Mapping the Methodological Space of Classroom Interaction Research: Scale, Duration, and Modality in an Age of AI
Dorottya Demszky, Edith Bouton, Alison Twiner, Sara Hennessy, Richard Correnti

TL;DR
This paper introduces a framework to categorize classroom interaction research along scale, duration, and modality, highlighting how AI expands this methodological space and influences research insights.
Contribution
It proposes a novel framework for mapping classroom interaction studies and discusses AI's role in broadening research approaches and tool development.
Findings
The framework clarifies how research focus varies with scale, duration, and modality.
AI expands the methodological space, enabling new research possibilities.

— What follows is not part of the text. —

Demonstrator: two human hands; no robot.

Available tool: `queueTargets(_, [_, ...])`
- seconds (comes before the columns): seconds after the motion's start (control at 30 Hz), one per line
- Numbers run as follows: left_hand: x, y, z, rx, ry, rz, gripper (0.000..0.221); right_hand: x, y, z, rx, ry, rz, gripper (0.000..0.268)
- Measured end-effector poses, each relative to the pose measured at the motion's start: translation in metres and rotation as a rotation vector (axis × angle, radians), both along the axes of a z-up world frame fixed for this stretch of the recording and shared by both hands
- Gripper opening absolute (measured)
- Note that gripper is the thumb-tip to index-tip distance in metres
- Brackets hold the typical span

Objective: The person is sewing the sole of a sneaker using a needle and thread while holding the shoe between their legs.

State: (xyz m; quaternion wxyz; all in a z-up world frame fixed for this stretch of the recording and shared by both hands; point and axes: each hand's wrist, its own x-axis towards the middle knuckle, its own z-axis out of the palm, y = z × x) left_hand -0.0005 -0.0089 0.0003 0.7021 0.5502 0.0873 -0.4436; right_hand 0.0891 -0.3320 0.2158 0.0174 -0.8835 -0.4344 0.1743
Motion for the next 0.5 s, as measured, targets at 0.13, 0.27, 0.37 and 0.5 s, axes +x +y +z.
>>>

The framework guides research design and tool development in classroom interaction studies.
Abstract
Research on classroom interaction has long been divided between large-scale observation and in-depth ethnographic work. We propose a framework mapping this methodological space along three dimensions--scale, duration, and modality--where a study's position shapes what it reveals and obscures. We illustrate it through contrasting studies of dialogic teaching--Howe et al. (2019) and Snell and Lefstein (2018)--and an interview with the lead researchers, organized around three questions: what can be operationalized, what mechanisms become visible, and what translates to practice. We then examine how AI is expanding this space and how the framework can guide research and tool design.